“One who is thus transcendentally situated at once realizes the Supreme Brahman. He never laments nor desires to have anything; he is equally disposed to every living entity. In that state he attains pure devotional service unto Me.” (Lord Krishna, Bhagavad-gita, 18.54)
न शोचति न काङ्क्षति
समः सर्वेषु भूतेषु
मद्-भक्तिं लभते पराम्
na śocati na kāṅkṣati
samaḥ sarveṣu bhūteṣu
mad-bhaktiṁ labhate parām
It is more than just dogmatic insistence. The acharyas want us to worship the Supreme Personality of Godhead, Bhagavan, because it will be the best thing for us. Both long-term interest [paramartha] and short-term gain [svartha] will be satisfied.
स्वारथ परमारथ सकल सुलभ एक ही ओर |
द्वार दूसरे दीनता उचित न तुलसी तोर ||
svāratha paramāratha sakala sulabha eka hī ora |
dvāra dūsare dīnatā ucita na tulasī tora ||
“When your personal and supreme interests can be easily obtained from one place, it is not sensible for you in weakness to beg at the doors of others, O Tulsi.” (Dohavali, 54)
Goswami Tulsidas confirms the same, as does Prahlada Maharaja. Approach the Almighty directly. Bypass the impersonal Brahman and even the localized aspect of the Absolute Truth known as Paramatma.
Otherwise, you will be left in a material existence. This is more than a theoretical concept to be discussed only amongst elevated scholars. The existence has two primary features, and since they are opposed to one another, the experience is something like swinging on a pendulum.
1. Lamenting after loss
“The pain is unbearable. I cannot believe how difficult it is to move past this episode. Everyone gives the same advice, to move on, but that is easier said than done. This defeat attacks at my very core. I find it difficult to wake up in the morning. I don’t see the point to living, to moving forward.
“This is due to the loss of the association of a potential paramour. I cannot believe they did not feel the same way about me. It is unrequited love at its essence. They say that it is better to have loved and lost than to have never loved at all. I beg to disagree. I am strongly on the other side. This is the most hellish experience ever.”
2. Hankering after gain
“I want this so bad. I can almost taste it. You could call the ordeal the magnificent obsession. Teachers guide us towards our passions in life. They recommend finding one and then indulging it. That will supposedly make us happy in adult life.
“Well, I am right in the middle of the storm. I want this one thing so bad that I can’t think of anything else. I will do whatever it takes. My every waking moment is dedicated to this pursuit. I will leave no stone unturned.”
His Divine Grace A.C. Bhaktivedanta Swami Prabhupada explains that the entire material existence is essentially toggling between these two extremes. Typically, we hanker first. We want something so desperately. If we are lucky enough to get it, we hanker for more.
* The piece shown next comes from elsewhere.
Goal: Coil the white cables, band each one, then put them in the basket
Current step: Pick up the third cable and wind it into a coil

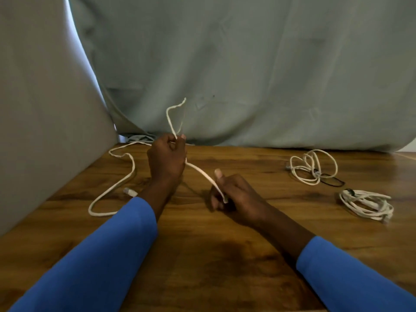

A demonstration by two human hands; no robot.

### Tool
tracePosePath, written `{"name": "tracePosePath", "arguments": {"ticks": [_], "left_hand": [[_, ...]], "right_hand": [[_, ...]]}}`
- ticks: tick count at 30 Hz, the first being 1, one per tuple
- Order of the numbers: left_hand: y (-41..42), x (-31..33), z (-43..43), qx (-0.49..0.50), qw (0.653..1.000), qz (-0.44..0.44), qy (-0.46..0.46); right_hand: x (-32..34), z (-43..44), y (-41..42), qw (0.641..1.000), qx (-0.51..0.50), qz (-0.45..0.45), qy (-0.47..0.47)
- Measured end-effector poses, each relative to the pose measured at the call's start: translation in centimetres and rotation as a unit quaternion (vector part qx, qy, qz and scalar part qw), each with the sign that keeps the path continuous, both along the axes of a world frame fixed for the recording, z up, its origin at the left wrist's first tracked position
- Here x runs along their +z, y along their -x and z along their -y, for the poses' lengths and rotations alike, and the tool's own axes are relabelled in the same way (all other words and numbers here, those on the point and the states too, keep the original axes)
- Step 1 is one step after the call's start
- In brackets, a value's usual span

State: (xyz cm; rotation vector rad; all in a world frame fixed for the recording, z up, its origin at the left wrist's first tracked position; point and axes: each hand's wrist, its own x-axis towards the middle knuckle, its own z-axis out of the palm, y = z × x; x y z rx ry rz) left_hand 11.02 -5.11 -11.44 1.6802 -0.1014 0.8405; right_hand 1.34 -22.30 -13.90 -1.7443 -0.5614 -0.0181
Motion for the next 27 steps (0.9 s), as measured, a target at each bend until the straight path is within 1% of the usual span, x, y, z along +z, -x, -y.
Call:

It is like pouring gasoline on the fire; the less intelligent will somehow think this is the way to extinguish the blaze.
आवृतं ज्ञानम् एतेन
āvṛtaṁ jñānam etena
“Thus, a man’s pure consciousness is covered by his eternal enemy in the form of lust, which is never satisfied and which burns like fire.” (Lord Krishna, Bhagavad-gita, 3.39)
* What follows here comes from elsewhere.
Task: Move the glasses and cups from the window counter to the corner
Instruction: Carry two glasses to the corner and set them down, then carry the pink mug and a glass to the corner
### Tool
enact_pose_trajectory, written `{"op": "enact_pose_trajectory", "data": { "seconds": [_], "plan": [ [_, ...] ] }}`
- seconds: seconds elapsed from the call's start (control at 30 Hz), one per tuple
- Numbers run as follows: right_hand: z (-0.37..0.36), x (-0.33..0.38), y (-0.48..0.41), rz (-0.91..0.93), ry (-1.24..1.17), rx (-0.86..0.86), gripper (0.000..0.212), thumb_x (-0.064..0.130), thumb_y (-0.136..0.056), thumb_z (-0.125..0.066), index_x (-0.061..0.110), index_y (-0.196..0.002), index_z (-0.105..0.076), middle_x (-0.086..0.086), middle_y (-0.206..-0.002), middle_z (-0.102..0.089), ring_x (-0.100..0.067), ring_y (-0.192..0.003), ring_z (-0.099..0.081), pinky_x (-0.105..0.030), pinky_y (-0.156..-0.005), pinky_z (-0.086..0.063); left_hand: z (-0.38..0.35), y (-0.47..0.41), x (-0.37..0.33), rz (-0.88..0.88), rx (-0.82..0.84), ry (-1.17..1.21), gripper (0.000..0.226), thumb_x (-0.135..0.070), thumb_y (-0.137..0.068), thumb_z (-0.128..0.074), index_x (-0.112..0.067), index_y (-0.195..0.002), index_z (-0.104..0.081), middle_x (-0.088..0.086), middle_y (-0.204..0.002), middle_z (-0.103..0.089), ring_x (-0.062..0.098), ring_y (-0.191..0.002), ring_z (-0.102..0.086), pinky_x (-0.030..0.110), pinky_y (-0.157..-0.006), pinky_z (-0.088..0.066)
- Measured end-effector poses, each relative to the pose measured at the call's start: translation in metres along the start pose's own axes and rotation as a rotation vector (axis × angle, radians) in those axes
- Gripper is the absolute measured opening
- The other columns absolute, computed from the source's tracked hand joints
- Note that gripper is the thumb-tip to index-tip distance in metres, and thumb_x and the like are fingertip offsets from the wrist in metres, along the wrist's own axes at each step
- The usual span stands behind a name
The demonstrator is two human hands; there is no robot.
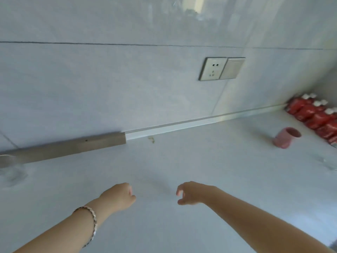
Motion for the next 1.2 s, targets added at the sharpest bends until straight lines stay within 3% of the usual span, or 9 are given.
{"op": "enact_pose_trajectory", "data": {
  "seconds": [0.1,0.4,0.47,0.57,0.73,0.87,0.97,1.1,1.2],
  "plan": [
    [0.005,-0.097,0.024,-0.06,-0.064,-0.026,0.041,0.03,-0.092,-0.05,0.02,-0.132,-0.047,-0.002,-0.132,-0.056,-0.018,-0.127,-0.046,-0.034,-0.102,-0.038,-0.021,-0.021,-0.101,-0.108,0.018,-0.049,0.007,-0.024,-0.09,-0.045,-0.026,-0.085,-0.05,0.004,-0.122,-0.063,0.021,-0.115,-0.058,0.025,-0.094,-0.045],
    [0.029,-0.398,0.065,-0.184,-0.192,-0.059,0.041,0.03,-0.092,-0.049,0.02,-0.131,-0.047,-0.003,-0.127,-0.059,-0.018,-0.121,-0.052,-0.032,-0.098,-0.041,-0.088,-0.081,-0.383,-0.233,0.056,-0.145,0.008,-0.027,-0.09,-0.044,-0.025,-0.089,-0.052,0.002,-0.121,-0.062,0.02,-0.113,-0.057,0.028,-0.094,-0.044],
    [0.034,-0.453,0.078,-0.215,-0.227,-0.06,0.042,0.029,-0.092,-0.049,0.018,-0.132,-0.046,-0.002,-0.13,-0.056,-0.019,-0.122,-0.051,-0.03,-0.098,-0.041,-0.092,-0.092,-0.443,-0.247,0.061,-0.173,0.021,-0.027,-0.09,-0.045,-0.022,-0.106,-0.056,0.002,-0.126,-0.059,0.022,-0.116,-0.056,0.029,-0.096,-0.043],
    [0.043,-0.524,0.095,-0.248,-0.294,-0.092,0.041,0.029,-0.094,-0.048,0.018,-0.133,-0.046,-0.001,-0.133,-0.052,-0.019,-0.123,-0.049,-0.03,-0.099,-0.04,-0.084,-0.11,-0.539,-0.315,-0.008,-0.155,0.048,-0.031,-0.088,-0.052,-0.016,-0.132,-0.043,0.007,-0.137,-0.048,0.024,-0.125,-0.049,0.033,-0.103,-0.041],
    [0.058,-0.606,0.116,-0.272,-0.426,-0.178,0.037,0.028,-0.093,-0.048,0.021,-0.129,-0.05,0.0,-0.124,-0.06,-0.017,-0.119,-0.051,-0.027,-0.089,-0.04,-0.062,-0.157,-0.678,-0.441,-0.13,0.129,0.079,-0.039,-0.068,-0.07,-0.019,-0.136,-0.035,0.007,-0.14,-0.042,0.029,-0.124,-0.051,0.044,-0.099,-0.047],
    [0.066,-0.645,0.122,-0.28,-0.47,-0.244,0.035,0.03,-0.093,-0.049,0.024,-0.127,-0.051,0.003,-0.123,-0.062,-0.015,-0.115,-0.055,-0.025,-0.087,-0.042,-0.071,-0.192,-0.726,-0.424,-0.139,0.156,0.103,-0.028,-0.062,-0.078,-0.02,-0.146,-0.019,0.0,-0.153,-0.021,0.037,-0.108,-0.062,0.046,-0.088,-0.056],
    [0.075,-0.664,0.125,-0.274,-0.461,-0.304,0.036,0.03,-0.093,-0.05,0.025,-0.129,-0.05,0.003,-0.128,-0.056,-0.014,-0.117,-0.053,-0.029,-0.097,-0.043,-0.074,-0.205,-0.731,-0.344,-0.172,0.242,0.091,-0.017,-0.072,-0.07,-0.021,-0.146,-0.019,-0.002,-0.15,-0.019,0.038,-0.08,-0.07,0.041,-0.064,-0.061],
    [0.115,-0.704,0.128,-0.317,-0.391,-0.64,0.048,0.028,-0.09,-0.056,0.022,-0.136,-0.044,-0.002,-0.143,-0.04,-0.021,-0.132,-0.038,-0.036,-0.109,-0.035,-0.066,-0.202,-0.73,-0.348,-0.276,0.276,0.067,-0.012,-0.067,-0.072,-0.014,-0.125,-0.04,0.003,-0.129,-0.04,0.005,-0.034,-0.06,0.013,-0.046,-0.045],
    [0.131,-0.744,0.121,-0.443,-0.4,-0.715,0.077,0.034,-0.082,-0.068,0.022,-0.146,-0.026,-0.005,-0.154,-0.021,-0.028,-0.141,-0.021,-0.042,-0.114,-0.024,-0.063,-0.192,-0.719,-0.352,-0.255,0.332,0.054,-0.007,-0.063,-0.076,-0.016,-0.106,-0.045,0.003,-0.119,-0.043,-0.016,-0.039,-0.055,0.005,-0.035,-0.041]
  ]
}}
Point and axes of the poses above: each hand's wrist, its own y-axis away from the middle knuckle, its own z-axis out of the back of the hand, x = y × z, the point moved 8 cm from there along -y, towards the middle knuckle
At some point the lust will not be satisfied. That for which I hanker will be taken away from me. Then comes the pain of loss. You could be one point away from winning the match. You could have altered the diet slightly to enable your elderly family member to live another year or two. You could have spent some more time appreciating that important person in your life.
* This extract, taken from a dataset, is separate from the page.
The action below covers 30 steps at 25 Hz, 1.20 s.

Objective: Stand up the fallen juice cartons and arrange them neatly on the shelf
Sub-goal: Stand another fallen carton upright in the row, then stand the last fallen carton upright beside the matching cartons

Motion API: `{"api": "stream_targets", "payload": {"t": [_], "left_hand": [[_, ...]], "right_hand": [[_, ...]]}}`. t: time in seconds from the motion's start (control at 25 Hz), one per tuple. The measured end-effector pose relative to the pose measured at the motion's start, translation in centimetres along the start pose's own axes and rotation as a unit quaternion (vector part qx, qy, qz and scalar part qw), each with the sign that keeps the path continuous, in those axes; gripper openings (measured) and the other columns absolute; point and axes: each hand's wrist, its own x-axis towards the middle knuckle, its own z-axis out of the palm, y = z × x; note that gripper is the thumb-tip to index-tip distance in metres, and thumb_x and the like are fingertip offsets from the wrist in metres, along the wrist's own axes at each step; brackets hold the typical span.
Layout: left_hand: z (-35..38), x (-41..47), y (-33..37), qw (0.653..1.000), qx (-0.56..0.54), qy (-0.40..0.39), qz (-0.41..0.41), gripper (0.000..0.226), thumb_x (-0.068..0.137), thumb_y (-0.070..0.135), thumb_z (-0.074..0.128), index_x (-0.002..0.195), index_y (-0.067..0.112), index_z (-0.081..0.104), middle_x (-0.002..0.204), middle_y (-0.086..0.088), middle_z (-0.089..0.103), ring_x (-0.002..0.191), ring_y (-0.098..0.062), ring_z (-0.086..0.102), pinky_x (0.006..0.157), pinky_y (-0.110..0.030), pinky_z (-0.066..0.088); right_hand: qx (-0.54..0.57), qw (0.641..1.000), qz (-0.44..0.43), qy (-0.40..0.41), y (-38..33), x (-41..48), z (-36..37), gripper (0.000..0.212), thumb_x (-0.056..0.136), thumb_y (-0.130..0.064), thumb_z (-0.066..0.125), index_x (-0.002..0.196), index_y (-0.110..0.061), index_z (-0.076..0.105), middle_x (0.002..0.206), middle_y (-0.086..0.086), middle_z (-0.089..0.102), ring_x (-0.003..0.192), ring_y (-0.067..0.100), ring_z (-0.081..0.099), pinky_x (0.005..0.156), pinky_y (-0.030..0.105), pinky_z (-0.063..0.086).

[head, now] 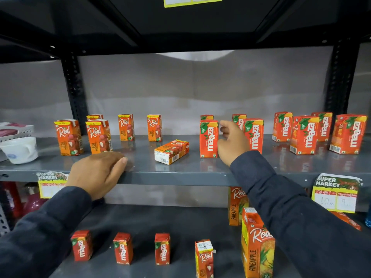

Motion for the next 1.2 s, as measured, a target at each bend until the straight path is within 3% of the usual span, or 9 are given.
{"api": "stream_targets", "payload": {"t": [0.12,0.2,0.4,0.52,0.68,0.84,1.0,1.12,1.2], "left_hand": [[-0.9,-1.8,-4.3,0.999,0.025,-0.016,-0.023,0.056,0.093,0.052,0.025,0.083,0.022,0.071,0.075,-0.001,0.072,0.063,-0.028,0.064,0.050,-0.030,0.043],[-1.0,-3.1,-7.0,0.998,0.038,-0.026,-0.051,0.059,0.092,0.056,0.023,0.086,0.024,0.072,0.078,0.000,0.073,0.068,-0.029,0.066,0.054,-0.035,0.049],[-1.3,-4.1,-10.4,0.996,-0.001,-0.025,-0.080,0.061,0.092,0.064,0.020,0.080,0.025,0.065,0.075,0.002,0.067,0.068,-0.028,0.064,0.055,-0.035,0.046],[-0.7,-4.7,-10.6,0.998,0.011,-0.010,-0.053,0.072,0.093,0.064,0.026,0.093,0.009,0.073,0.090,-0.010,0.075,0.082,-0.034,0.070,0.070,-0.042,0.054],[0.6,-5.1,-10.7,0.994,0.019,-0.016,-0.106,0.065,0.091,0.055,0.037,0.099,0.003,0.074,0.099,-0.014,0.076,0.091,-0.037,0.069,0.083,-0.048,0.049],[1.1,-5.4,-11.1,0.994,0.002,0.016,-0.109,0.055,0.095,0.046,0.035,0.097,0.006,0.073,0.096,-0.010,0.076,0.090,-0.035,0.068,0.084,-0.044,0.046],[1.1,-5.6,-11.1,0.994,-0.009,0.018,-0.111,0.050,0.096,0.042,0.037,0.094,0.007,0.073,0.093,-0.009,0.075,0.088,-0.035,0.068,0.083,-0.044,0.046],[1.2,-5.6,-10.9,0.993,-0.006,0.024,-0.119,0.048,0.093,0.043,0.041,0.095,0.007,0.073,0.094,-0.010,0.075,0.088,-0.034,0.068,0.085,-0.044,0.047],[1.2,-5.6,-10.7,0.993,-0.003,0.024,-0.118,0.050,0.092,0.045,0.042,0.096,0.006,0.073,0.094,-0.011,0.075,0.088,-0.034,0.068,0.086,-0.044,0.048]], "right_hand": [[-0.039,0.984,-0.141,0.106,-0.9,-1.6,-0.3,0.039,0.082,0.005,0.049,0.113,-0.014,0.063,0.110,0.004,0.059,0.093,0.013,0.055,0.090,0.034,0.051],[-0.079,0.974,-0.207,0.057,-2.3,-2.7,0.5,0.028,0.084,-0.004,0.052,0.107,-0.015,0.066,0.093,-0.001,0.062,0.083,0.012,0.057,0.083,0.035,0.052],[-0.276,0.941,-0.032,-0.195,-7.4,-2.9,5.3,0.045,0.091,-0.050,0.042,0.106,-0.011,0.059,0.107,0.009,0.066,0.095,0.026,0.060,0.075,0.034,0.046],[-0.375,0.901,0.029,-0.216,-8.1,-2.3,7.2,0.053,0.086,-0.065,0.039,0.083,-0.013,0.053,0.092,0.008,0.061,0.083,0.026,0.056,0.066,0.031,0.041],[-0.384,0.895,0.083,-0.209,-8.8,-1.7,9.1,0.069,0.082,-0.072,0.037,0.103,-0.011,0.061,0.095,0.009,0.060,0.088,0.028,0.057,0.074,0.031,0.042],[-0.411,0.880,0.120,-0.207,-9.7,-1.8,10.8,0.072,0.082,-0.068,0.043,0.122,-0.010,0.057,0.120,0.013,0.061,0.108,0.032,0.057,0.083,0.033,0.042],[-0.343,0.897,0.164,-0.225,-10.8,-1.6,11.4,0.031,0.076,-0.038,0.062,0.078,-0.009,0.055,0.083,0.008,0.054,0.074,0.023,0.055,0.078,0.033,0.051],[-0.326,0.900,0.187,-0.222,-11.1,-1.6,11.4,0.023,0.075,-0.030,0.063,0.077,-0.010,0.053,0.077,0.009,0.051,0.072,0.022,0.053,0.086,0.034,0.053],[-0.342,0.890,0.185,-0.239,-11.2,-1.7,11.5,0.021,0.075,-0.030,0.061,0.073,-0.011,0.052,0.075,0.008,0.052,0.066,0.020,0.050,0.077,0.031,0.051]]}}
While the ultimate goal of spiritual life is connection with the Divine, one of the instant benefits is peacefulness. This is achieved while at the Brahman-realization level. That is to say I don’t necessarily have to meet God face-to-face in order to be in a state of equanimity.
In fact, Shri Krishna explains that after rising above hankering and lamenting, the individual is ideally situated to worship God the person. They are ready for bhakti-yoga, and fortunately the principles of that discipline are so powerful that even without achieving the proper disposition, a person can make advancement.
This is why the acharya recommends worshiping directly from the beginning. If for nothing else, find some peace in this otherwise turbulent storm of a material existence: Hare Krishna Hare Krishna, Krishna Krishna, Hare Hare, Hare Rama Hare Rama, Rama Rama, Hare Hare.
Acharya to warn,
Against turbulent storm.
Where hankering on one side,
And later lamentation to preside.
Swinging back and forth,
Material life in course.
Through God find peace and strength,
Power of yoga even without Brahman ascent.